Chancellor George Osborne's announcement in the Autumn Statement that he intends to allow people to pass on their Individual Savings Account benefits when they die to their partners is another sign of the government making savings vehicles more flexible, and is to be welcomed, according to senior financial planner, Norman Dalgleish.

The change means that the money you save in your ISA – protected from capital gains and income taxes – can remain in that tax-free environment after your death if you pass it onto your spouse or civil partner. Beforehand, the protection of the wrapper disappeared immediately on death.

The end result, like the changes announced in relation to pensions earlier this year, is that ISAs are now more useful in terms of planning how you will provide for your closest dependant after your death. For some people, it may now make sense for them to continue adding to, or slowdown the money they are taking from, their ISA even into older age.

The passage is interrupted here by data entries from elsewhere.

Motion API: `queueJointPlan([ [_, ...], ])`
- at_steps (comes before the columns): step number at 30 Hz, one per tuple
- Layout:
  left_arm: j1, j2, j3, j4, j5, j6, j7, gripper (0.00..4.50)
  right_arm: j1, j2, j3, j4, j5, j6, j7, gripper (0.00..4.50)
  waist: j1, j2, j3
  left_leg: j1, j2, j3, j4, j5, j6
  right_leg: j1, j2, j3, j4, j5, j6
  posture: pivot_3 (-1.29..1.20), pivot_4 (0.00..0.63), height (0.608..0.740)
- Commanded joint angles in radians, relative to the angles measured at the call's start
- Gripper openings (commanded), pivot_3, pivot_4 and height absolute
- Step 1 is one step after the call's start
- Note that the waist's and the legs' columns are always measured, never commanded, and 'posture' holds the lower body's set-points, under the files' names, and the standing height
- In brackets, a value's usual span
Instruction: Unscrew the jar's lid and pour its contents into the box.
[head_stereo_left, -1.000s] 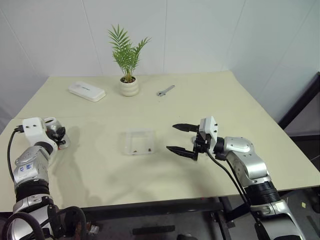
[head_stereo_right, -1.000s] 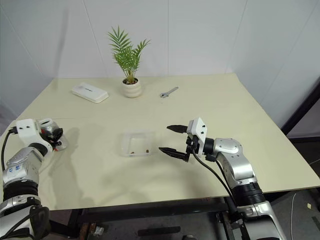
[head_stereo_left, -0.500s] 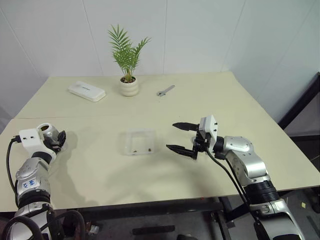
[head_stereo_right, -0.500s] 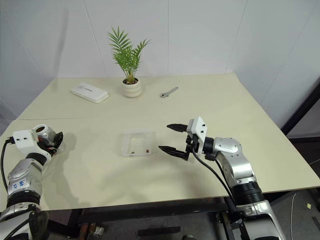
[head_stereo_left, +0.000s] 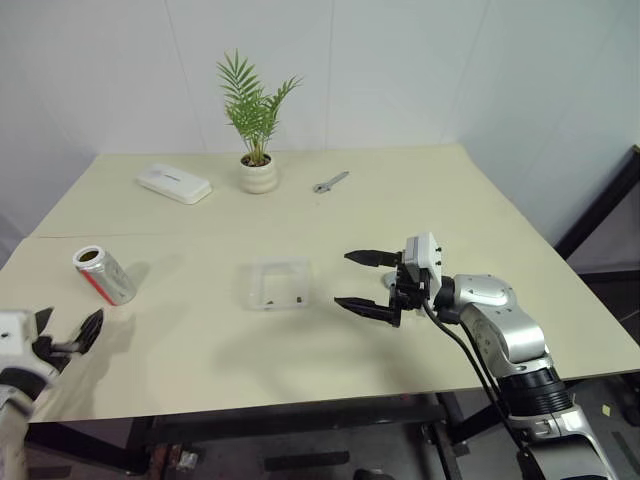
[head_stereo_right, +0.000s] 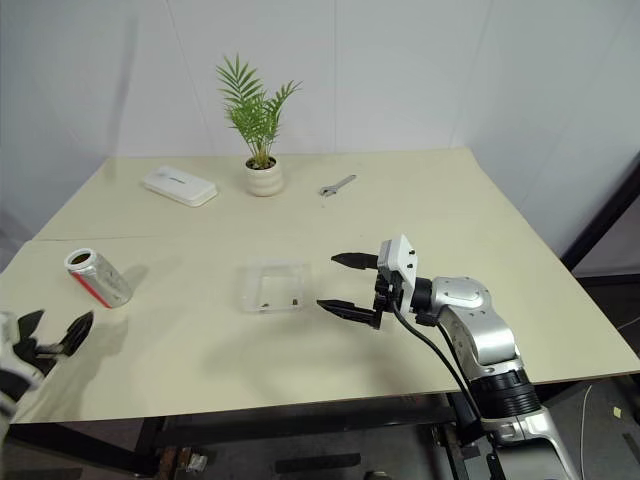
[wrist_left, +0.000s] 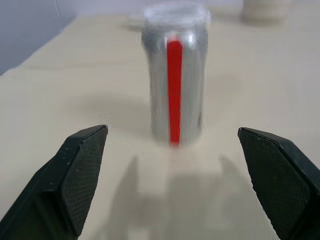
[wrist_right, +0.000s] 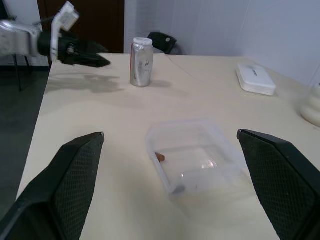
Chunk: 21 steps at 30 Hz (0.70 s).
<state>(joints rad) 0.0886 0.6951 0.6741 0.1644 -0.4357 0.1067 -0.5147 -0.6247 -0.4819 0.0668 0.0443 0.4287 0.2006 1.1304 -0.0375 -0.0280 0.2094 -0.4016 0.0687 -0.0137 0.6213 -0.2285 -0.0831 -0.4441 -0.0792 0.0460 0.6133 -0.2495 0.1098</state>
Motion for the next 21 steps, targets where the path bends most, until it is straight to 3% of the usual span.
queueJointPlan([
  [1,0.098,0.081,-0.01,-0.182,0.042,-0.089,-0.15,4.46,-0.009,-0.045,-0.038,-0.01,0.024,0.008,0.038,4.5,-0.001,0.0,0.0,0.0,0.0,0.001,0.0,0.0,0.0,0.0,0.0,0.0,-0.001,0.0,-0.002,0.0,0.15,0.74],
  [5,0.057,0.113,-0.059,-0.279,-0.007,-0.152,-0.267,4.46,-0.019,-0.091,-0.061,0.039,0.016,-0.006,0.066,4.5,0.01,0.0,0.0,-0.001,0.0,0.001,0.0,0.001,0.0,0.002,0.0,0.0,-0.011,0.005,-0.006,0.0,0.15,0.74],
  [8,0.029,0.153,-0.109,-0.334,-0.055,-0.135,-0.386,4.46,-0.024,-0.113,-0.076,0.07,0.007,-0.026,0.083,4.5,0.001,0.0,0.0,-0.002,0.001,0.003,-0.003,0.001,0.001,0.006,0.0,0.0,-0.025,0.014,-0.005,0.0,0.15,0.74],
  [12,-0.035,0.18,-0.158,-0.337,-0.09,-0.109,-0.464,4.46,-0.016,-0.13,-0.082,0.048,0.014,-0.019,0.091,4.5,-0.021,0.0,0.0,-0.002,0.001,0.011,-0.004,-0.001,0.006,0.005,0.0,0.007,-0.028,0.015,-0.005,0.0,0.15,0.74],
  [18,-0.078,0.167,-0.16,-0.291,-0.076,-0.103,-0.472,4.46,-0.002,-0.136,-0.104,0.06,0.006,-0.04,0.08,4.5,-0.024,0.0,0.0,-0.001,0.001,0.013,-0.007,-0.003,0.009,-0.002,0.002,0.011,-0.018,0.017,0.012,0.0,0.15,0.74],
  [21,-0.065,0.15,-0.146,-0.302,-0.073,-0.103,-0.451,4.46,0.009,-0.13,-0.119,0.051,0.005,-0.032,0.045,4.5,-0.023,0.0,0.0,-0.001,0.001,0.014,-0.007,-0.003,0.009,-0.002,0.002,0.012,-0.02,0.016,0.011,0.0,0.15,0.74],
])
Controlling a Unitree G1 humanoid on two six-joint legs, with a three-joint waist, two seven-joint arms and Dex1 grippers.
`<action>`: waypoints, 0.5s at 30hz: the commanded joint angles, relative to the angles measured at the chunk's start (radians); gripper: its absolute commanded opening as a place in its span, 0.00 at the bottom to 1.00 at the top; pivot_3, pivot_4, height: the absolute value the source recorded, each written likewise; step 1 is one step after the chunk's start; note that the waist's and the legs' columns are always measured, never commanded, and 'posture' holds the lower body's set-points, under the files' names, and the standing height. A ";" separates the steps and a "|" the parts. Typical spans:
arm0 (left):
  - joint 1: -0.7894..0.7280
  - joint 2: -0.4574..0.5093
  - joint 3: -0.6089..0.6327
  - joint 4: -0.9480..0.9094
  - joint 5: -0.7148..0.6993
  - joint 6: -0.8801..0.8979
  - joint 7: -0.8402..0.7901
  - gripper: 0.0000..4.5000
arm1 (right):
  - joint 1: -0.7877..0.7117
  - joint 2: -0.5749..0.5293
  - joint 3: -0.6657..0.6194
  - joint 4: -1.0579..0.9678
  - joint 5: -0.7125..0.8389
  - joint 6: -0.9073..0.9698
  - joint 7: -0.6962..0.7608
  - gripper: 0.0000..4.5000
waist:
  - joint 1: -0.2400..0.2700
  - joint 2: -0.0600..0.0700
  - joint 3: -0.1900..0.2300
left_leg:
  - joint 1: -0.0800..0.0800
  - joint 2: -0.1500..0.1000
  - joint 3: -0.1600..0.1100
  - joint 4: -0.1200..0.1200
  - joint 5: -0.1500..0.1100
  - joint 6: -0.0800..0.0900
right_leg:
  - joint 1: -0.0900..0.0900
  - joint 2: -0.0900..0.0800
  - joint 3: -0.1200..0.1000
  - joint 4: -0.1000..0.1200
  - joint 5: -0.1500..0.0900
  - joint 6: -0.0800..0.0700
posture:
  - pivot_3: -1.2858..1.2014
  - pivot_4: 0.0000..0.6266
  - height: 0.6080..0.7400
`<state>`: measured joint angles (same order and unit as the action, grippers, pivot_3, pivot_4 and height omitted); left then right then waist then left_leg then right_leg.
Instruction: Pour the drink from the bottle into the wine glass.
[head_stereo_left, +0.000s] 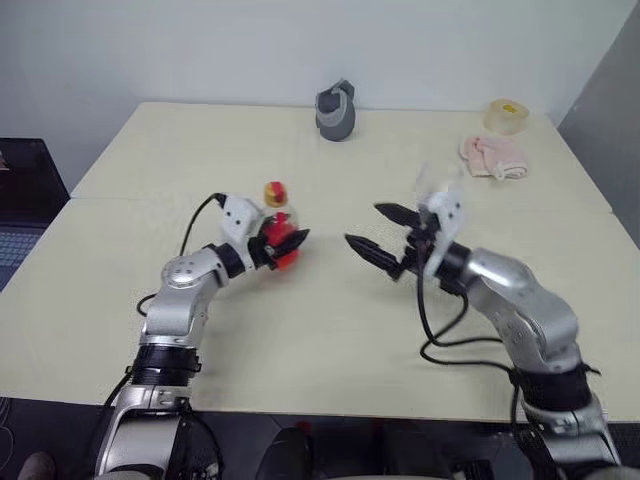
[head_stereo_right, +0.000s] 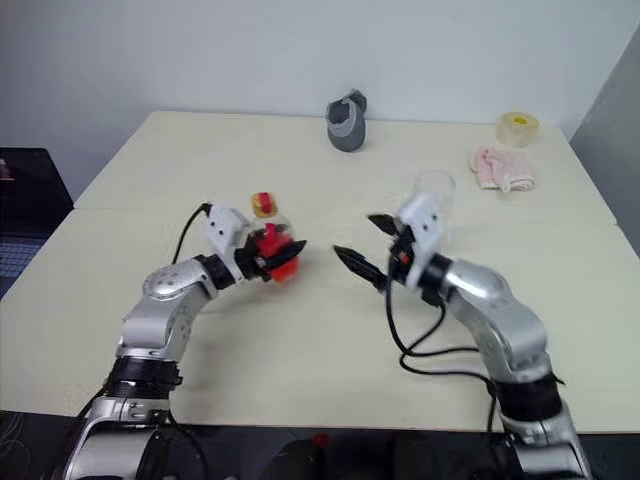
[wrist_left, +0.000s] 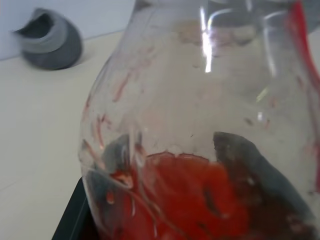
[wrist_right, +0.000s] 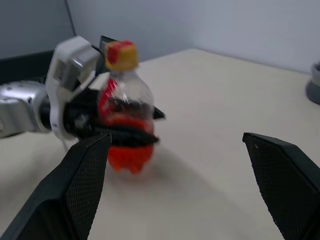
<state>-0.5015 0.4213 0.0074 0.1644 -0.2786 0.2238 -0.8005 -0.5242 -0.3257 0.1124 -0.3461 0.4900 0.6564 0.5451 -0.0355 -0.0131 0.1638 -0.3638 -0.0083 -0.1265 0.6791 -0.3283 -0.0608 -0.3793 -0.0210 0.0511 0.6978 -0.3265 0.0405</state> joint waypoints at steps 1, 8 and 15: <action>-0.041 -0.019 -0.018 -0.025 -0.012 -0.005 -0.018 0.51 | -0.088 0.034 -0.001 0.063 0.016 0.014 0.012 1.00 | 0.000 0.000 0.000 | 0.000 0.000 -0.001 0.000 0.000 0.000 | 0.000 0.000 -0.002 0.000 0.000 0.000 | 0.52 0.24 1.00; -0.079 -0.059 -0.052 0.010 0.009 -0.037 -0.037 0.51 | -0.188 0.092 -0.036 0.172 0.033 0.021 0.010 1.00 | -0.001 0.000 0.000 | -0.002 0.000 -0.003 0.000 0.000 -0.001 | -0.001 -0.001 -0.006 -0.001 0.000 0.000 | 0.52 0.24 1.00; -0.093 -0.063 -0.051 0.042 0.009 -0.053 -0.052 0.51 | -0.207 0.130 -0.047 0.150 0.066 0.058 -0.001 1.00 | -0.008 0.000 0.000 | -0.002 0.000 -0.003 0.000 0.001 -0.001 | -0.001 -0.001 -0.006 0.000 0.000 0.000 | 0.52 0.24 1.00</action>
<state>-0.5639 0.3567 -0.0528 0.2192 -0.2671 0.2048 -0.8443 -0.7049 -0.2043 0.0812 -0.1549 0.5336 0.7155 0.5468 -0.0430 -0.0127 0.1640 -0.3657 -0.0084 -0.1294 0.6787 -0.3278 -0.0617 -0.3804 -0.0225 0.0452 0.6975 -0.3264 0.0402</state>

The other main change announced adds to recent reforms in making pension saving fairer for those who die early. The government intends to let those who die under the age of 75 pass on the payments from any annuity they buy to their dependants without any income tax being levied. Like the previously announced changes, which will allow those who die under 75 to pass on their pension pot and any payments from it without incurring tax charges, this ultimately makes life fairer for those who save for their retirement, and means people can put money into a pension knowing they won't face a hefty tax charge if they die early.